Table 3 adds respondents who did not want (and had not taken) cross-sex hormones as a separate control group, numbering 4,956. Compared to respondents who wanted but had not obtained cross-sex hormones, and adjusting for other variables, these respondents are less likely to suffer severe distress, less likely to have suicidal thoughts, and less likely to plan suicide. The comparison between these respondents and the respondents taking cross-sex hormones differs by sex. For females, those who took testosterone are less likely to be severely distressed and to plan and attempt suicide than those who did not want testosterone (testing differences between coefficients, p = .002, p = .02, and p = .02 respectively). For males, however, those who took estrogen are more likely to be suicidal than those who did not want estrogen (testing differences between coefficients, p < .001 for ideation, p < .001 for planning, p = .004 for attempting, and p = .02 for hospitalization).

CONCLUSION
Reanalysis of the data used by Turban et al. corrects their claims about the association between cross-sex hormones and mental health. Most importantly, the association differed according to sex. Controlling for other variables, females who took testosterone reported better outcomes than females who had not taken it, including those who did not even want it. Perhaps this is unsurprising given that several randomized control trials find testosterone acting as an anti-depressant [13]. In stark contrast, however, males taking estrogen reported greater suicidality than males not taking estrogen.

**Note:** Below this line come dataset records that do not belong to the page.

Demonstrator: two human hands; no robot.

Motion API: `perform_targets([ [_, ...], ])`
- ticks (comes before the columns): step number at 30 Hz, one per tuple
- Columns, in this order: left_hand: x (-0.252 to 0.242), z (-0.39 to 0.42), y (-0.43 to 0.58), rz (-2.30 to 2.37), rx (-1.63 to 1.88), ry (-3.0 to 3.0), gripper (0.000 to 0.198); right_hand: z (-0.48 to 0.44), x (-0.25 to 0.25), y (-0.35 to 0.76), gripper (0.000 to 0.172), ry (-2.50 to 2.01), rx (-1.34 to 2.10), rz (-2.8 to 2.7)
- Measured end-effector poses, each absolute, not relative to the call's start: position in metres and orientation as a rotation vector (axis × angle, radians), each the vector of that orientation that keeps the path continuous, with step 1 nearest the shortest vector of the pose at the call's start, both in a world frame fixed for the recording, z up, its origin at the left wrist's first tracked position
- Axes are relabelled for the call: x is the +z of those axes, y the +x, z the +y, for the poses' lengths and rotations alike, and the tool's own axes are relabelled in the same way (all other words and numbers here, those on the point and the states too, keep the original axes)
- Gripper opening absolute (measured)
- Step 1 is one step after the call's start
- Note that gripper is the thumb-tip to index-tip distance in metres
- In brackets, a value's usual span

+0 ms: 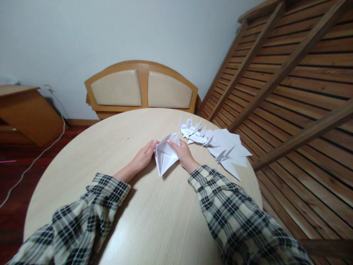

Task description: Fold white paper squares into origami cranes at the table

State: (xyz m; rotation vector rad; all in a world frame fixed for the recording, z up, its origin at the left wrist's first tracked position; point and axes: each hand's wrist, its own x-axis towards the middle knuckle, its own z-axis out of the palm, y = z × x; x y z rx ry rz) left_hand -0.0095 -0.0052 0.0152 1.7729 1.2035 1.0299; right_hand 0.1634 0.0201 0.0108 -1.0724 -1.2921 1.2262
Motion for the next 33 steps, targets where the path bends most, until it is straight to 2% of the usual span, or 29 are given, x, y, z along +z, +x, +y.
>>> perform_targets([
  [18, 0.019, -0.008, -0.009, 1.204, 0.963, 1.840, 0.031, 0.014, 0.018, 0.159, 0.030, -1.071, 1.223, -1.236],
  [33, 0.021, -0.012, -0.008, 1.112, 0.968, 1.846, 0.031, 0.014, 0.020, 0.159, 0.030, -1.024, 1.231, -1.247],
])
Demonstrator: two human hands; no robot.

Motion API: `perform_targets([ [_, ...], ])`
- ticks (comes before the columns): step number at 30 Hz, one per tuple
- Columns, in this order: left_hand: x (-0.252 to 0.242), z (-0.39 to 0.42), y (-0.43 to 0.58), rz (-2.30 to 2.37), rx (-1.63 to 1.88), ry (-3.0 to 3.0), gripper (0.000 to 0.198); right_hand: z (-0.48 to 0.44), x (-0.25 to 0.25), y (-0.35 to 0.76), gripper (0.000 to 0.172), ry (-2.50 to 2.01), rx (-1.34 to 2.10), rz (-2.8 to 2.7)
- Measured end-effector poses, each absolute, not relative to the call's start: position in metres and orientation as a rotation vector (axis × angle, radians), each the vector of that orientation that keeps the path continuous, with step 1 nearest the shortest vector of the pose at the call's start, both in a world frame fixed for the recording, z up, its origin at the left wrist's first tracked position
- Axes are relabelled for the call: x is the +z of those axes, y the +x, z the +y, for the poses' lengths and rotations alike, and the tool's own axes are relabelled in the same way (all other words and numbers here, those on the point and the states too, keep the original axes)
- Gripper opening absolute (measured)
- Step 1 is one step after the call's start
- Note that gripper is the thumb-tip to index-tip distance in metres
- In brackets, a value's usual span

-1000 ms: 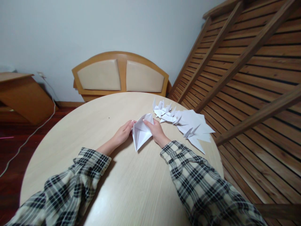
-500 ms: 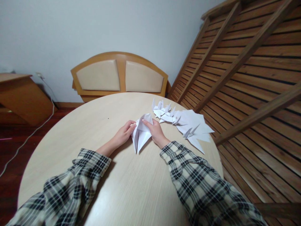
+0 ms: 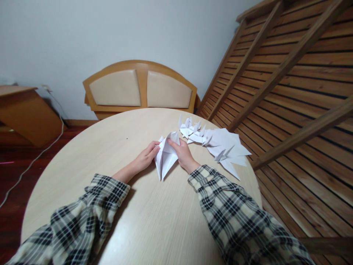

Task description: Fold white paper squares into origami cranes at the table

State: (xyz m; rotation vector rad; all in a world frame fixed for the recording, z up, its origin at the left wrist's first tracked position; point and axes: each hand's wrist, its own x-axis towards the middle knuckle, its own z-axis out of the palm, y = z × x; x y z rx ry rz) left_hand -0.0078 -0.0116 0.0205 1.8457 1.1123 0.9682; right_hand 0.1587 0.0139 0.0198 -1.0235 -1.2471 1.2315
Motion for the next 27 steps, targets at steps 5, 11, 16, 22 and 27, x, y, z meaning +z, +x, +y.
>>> perform_targets([
  [5, 0.0197, -0.0118, -0.0074, 1.097, 0.941, 1.843, 0.031, 0.0118, 0.0211, 0.1583, 0.033, -1.037, 1.232, -1.274],
  [11, 0.0142, -0.0080, -0.0093, 1.075, 0.937, 1.843, 0.036, 0.0118, 0.0227, 0.1572, 0.031, -0.961, 1.269, -1.190],
  [16, 0.0162, -0.0075, -0.0097, 1.074, 0.958, 1.897, 0.042, 0.0122, 0.0232, 0.1554, 0.030, -0.886, 1.285, -1.110],
  [22, 0.0155, -0.0066, -0.0099, 1.042, 0.975, 1.864, 0.045, 0.0106, 0.0262, 0.1548, 0.031, -0.857, 1.289, -1.109],
  [27, 0.0115, -0.0067, -0.0092, 1.000, 0.982, 1.835, 0.038, 0.0103, 0.0257, 0.1542, 0.032, -0.922, 1.272, -1.147],
])
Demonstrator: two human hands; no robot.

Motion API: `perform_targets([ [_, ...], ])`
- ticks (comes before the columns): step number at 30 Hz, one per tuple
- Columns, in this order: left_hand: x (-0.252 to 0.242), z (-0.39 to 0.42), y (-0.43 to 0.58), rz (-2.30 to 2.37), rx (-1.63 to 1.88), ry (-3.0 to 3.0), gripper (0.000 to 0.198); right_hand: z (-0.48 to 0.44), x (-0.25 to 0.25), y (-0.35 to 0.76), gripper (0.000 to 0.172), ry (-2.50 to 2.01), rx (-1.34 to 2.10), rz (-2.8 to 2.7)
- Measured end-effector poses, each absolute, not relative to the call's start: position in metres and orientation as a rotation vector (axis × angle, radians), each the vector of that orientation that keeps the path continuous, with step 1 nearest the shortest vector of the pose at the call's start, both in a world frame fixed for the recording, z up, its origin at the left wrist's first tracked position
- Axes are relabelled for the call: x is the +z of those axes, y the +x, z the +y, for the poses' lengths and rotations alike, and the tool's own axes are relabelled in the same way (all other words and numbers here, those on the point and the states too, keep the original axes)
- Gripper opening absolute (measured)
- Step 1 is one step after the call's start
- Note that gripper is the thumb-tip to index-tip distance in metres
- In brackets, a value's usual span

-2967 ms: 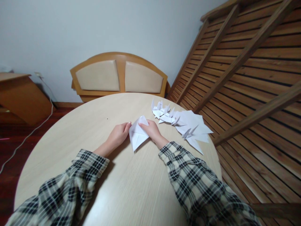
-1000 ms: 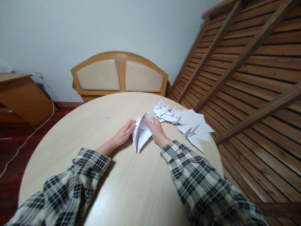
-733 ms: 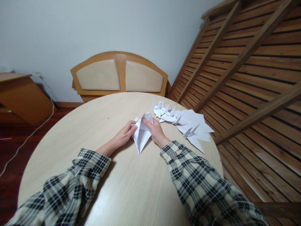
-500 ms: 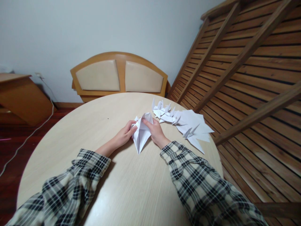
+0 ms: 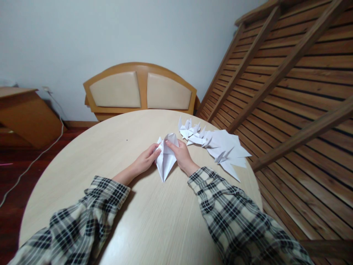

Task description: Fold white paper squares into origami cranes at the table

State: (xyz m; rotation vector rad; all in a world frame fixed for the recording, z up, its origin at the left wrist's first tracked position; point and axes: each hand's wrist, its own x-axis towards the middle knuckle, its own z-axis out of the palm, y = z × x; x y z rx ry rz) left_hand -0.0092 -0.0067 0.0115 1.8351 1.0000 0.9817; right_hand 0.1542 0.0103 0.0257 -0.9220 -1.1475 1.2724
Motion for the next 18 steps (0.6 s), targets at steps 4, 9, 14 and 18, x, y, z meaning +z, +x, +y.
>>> perform_targets([
  [4, 0.011, -0.008, -0.008, 0.979, 0.971, 1.816, 0.034, 0.011, 0.023, 0.153, 0.032, -0.933, 1.312, -1.162],
  [9, 0.010, -0.007, -0.008, 0.964, 0.925, 1.788, 0.035, 0.016, 0.024, 0.157, 0.028, -0.876, 1.343, -1.174],
  [14, 0.007, -0.005, -0.010, 0.936, 0.897, 1.802, 0.036, 0.024, 0.028, 0.165, 0.024, -0.868, 1.270, -1.245],
  [18, 0.008, -0.006, -0.009, 0.936, 0.890, 1.783, 0.036, 0.027, 0.028, 0.167, 0.023, -0.902, 1.212, -1.250],
])
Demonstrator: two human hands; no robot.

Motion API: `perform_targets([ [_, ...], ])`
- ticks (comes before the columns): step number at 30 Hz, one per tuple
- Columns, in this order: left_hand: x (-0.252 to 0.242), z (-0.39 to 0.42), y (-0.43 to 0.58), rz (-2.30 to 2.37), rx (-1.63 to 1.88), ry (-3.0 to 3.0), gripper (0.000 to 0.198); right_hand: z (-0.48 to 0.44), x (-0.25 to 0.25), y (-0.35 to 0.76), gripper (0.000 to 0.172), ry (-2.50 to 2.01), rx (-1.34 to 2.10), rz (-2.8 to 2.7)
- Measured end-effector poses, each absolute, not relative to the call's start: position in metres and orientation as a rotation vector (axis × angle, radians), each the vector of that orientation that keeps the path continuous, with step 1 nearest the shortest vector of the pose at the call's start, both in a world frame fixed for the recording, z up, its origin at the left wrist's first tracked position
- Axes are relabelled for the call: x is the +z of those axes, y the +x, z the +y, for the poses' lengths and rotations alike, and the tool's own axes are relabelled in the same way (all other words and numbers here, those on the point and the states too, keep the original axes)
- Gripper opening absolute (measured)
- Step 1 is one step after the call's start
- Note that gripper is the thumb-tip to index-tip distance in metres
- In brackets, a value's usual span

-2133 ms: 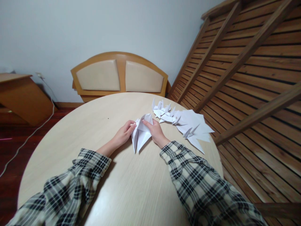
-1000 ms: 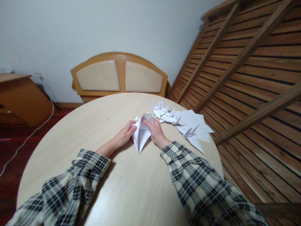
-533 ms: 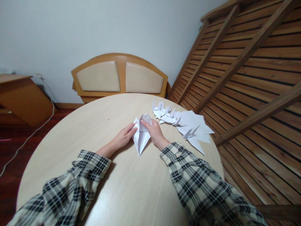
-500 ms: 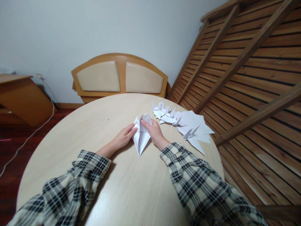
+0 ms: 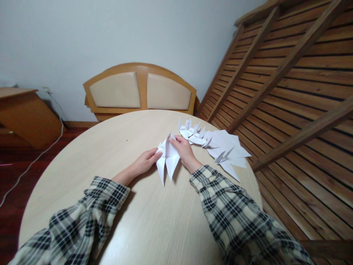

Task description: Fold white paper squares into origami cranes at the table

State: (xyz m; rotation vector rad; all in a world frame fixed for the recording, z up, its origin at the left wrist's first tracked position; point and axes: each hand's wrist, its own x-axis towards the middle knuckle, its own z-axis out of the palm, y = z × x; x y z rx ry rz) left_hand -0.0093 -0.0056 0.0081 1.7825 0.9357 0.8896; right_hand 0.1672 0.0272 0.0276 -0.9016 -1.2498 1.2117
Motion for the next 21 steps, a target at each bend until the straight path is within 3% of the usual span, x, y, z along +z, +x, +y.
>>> perform_targets([
  [12, 0.0076, -0.0044, -0.0144, 0.851, 0.825, 1.701, 0.038, 0.0266, 0.0367, 0.1735, 0.031, -0.841, 1.340, -1.307],
  [21, 0.0124, -0.0069, -0.0134, 0.833, 0.769, 1.649, 0.036, 0.0279, 0.0350, 0.1726, 0.032, -0.930, 1.220, -1.319],
])
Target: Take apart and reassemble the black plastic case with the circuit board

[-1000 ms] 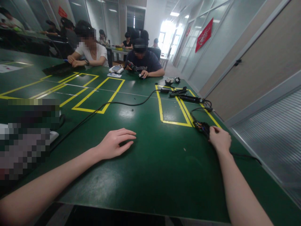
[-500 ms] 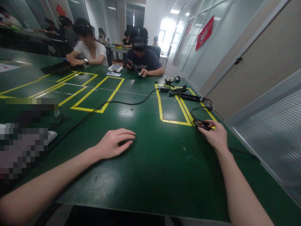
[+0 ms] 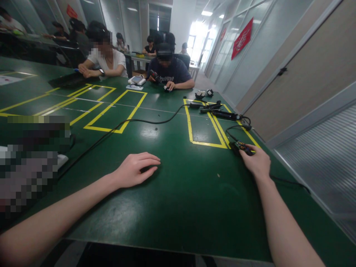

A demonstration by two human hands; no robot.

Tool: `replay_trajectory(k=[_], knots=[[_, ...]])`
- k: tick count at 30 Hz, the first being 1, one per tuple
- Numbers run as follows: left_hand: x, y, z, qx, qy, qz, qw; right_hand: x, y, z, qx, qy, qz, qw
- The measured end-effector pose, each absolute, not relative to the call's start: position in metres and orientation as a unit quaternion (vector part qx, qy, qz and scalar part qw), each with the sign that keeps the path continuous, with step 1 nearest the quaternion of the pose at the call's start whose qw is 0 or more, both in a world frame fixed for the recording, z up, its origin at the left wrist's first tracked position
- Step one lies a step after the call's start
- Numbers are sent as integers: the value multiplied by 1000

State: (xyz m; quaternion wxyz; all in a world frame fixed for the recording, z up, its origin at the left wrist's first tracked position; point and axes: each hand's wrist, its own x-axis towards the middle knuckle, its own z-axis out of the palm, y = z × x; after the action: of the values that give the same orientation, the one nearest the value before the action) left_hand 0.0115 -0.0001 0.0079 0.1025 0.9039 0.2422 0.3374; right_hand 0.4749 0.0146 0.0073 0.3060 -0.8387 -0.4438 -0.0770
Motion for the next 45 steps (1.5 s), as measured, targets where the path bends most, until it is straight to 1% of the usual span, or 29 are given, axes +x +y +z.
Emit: replay_trajectory(k=[3, 6, 11, 15, 18, 22, 25, 27, 29, 35, 41, 45], knots=[[11, 0, 8, 904, 240, 337, 105, 465, 14, 14, -874, -406, -13, 266], [11, 0, 8, 905, 240, 333, 109, 457, 11, 21, -869, -417, 4, 267], [12, 0, 7, 908, 250, 316, 118, 445, 11, 14, -808, -511, 18, 293], [12, 0, 7, 906, 252, 315, 125, 407, 9, 2, -745, -602, 21, 286], [12, 0, 9, 904, 248, 324, 125, 354, -7, -3, -652, -694, 59, 300], [12, -1, 13, 906, 227, 336, 122, 280, -38, -3, -445, -823, 151, 318], [13, -4, 14, 923, 213, 288, 143, 248, -49, -1, -309, -880, 207, 296], [13, -5, 14, 930, 214, 257, 154, 240, -48, -1, -275, -891, 222, 286], [12, -5, 14, 933, 218, 240, 156, 240, -43, -1, -279, -885, 226, 296], [7, 0, 15, 945, 232, 192, 130, 247, -38, -5, -313, -852, 207, 365], [4, 2, 12, 940, 244, 190, 146, 248, -39, -4, -318, -867, 168, 345], [4, 2, 10, 936, 256, 195, 142, 248, -37, -3, -317, -864, 137, 365]])
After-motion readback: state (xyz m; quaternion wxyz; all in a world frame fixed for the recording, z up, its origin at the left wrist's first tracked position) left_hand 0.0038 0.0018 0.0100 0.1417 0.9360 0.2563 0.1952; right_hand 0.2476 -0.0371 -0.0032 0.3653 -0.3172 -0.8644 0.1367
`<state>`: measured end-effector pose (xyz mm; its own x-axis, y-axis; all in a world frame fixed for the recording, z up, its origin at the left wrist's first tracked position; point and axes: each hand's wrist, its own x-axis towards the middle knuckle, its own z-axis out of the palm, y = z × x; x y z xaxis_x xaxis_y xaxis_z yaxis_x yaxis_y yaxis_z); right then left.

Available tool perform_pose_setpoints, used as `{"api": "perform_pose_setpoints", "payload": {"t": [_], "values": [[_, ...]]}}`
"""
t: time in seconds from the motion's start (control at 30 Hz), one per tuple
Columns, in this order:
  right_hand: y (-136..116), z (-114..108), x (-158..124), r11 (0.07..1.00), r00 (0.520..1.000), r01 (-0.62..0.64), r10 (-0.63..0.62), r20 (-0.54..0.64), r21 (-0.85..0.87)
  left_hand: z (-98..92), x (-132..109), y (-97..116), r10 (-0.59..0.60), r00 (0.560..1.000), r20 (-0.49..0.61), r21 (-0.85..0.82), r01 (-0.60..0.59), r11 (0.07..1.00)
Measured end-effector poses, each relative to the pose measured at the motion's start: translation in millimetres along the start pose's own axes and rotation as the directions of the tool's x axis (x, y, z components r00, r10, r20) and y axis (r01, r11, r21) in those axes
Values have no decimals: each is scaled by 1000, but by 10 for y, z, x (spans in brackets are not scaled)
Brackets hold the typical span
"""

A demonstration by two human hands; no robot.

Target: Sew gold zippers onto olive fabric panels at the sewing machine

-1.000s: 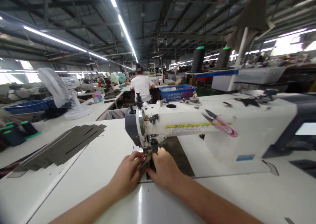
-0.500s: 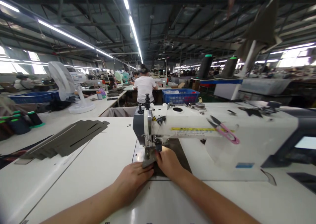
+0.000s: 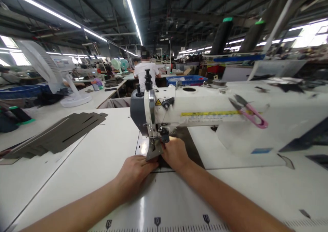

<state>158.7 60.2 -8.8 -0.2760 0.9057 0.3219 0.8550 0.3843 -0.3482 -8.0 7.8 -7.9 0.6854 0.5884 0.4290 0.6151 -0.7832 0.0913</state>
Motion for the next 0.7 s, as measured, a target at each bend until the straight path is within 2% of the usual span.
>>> {"api": "perform_pose_setpoints", "payload": {"t": [0.2,0.47,0.7], "values": [[-5,-55,-1,999,999,-5,4,37,40,1,-16,2,-40,999,-2,-20,40,999],[-40,24,-11,997,997,-61,59,-48,-39,-10,8,25,-42,998,40,38,40,998],[-58,14,0,997,996,-70,68,-52,-35,8,-16,40,-59,998,28,89,57,994]]}}
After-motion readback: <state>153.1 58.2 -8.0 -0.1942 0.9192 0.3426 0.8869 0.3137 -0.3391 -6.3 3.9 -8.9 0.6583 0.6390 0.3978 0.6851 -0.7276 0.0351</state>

Secondly, the association between cross-sex hormones and mental health depends on the choice of comparison group. Take severe distress as an example. Compared to males who wanted estrogen but did not access it, males who took the hormone were less likely to have suffered severe distress; this accords with Turban et al.'s conclusions. But males who did not want cross-sex hormones were even less likely to have suffered severe distress. If one follows the authors in inferring causation from cross-sectional association, then one must conclude that not wanting this treatment improves males' mental health. The paradox could be resolved as follows: desire for estrogen is a proxy for pronounced gender dysphoria; estrogen helps transgender males with such pronounced gender dysphoria by reducing their chance of severe distress, albeit not to the low level enjoyed by transgender males who have less dysphoria. This resolution is purely conjectural, however, because USTS did not measure gender dysphoria. The nearest was a question on gender identity, which is already included as a control variable.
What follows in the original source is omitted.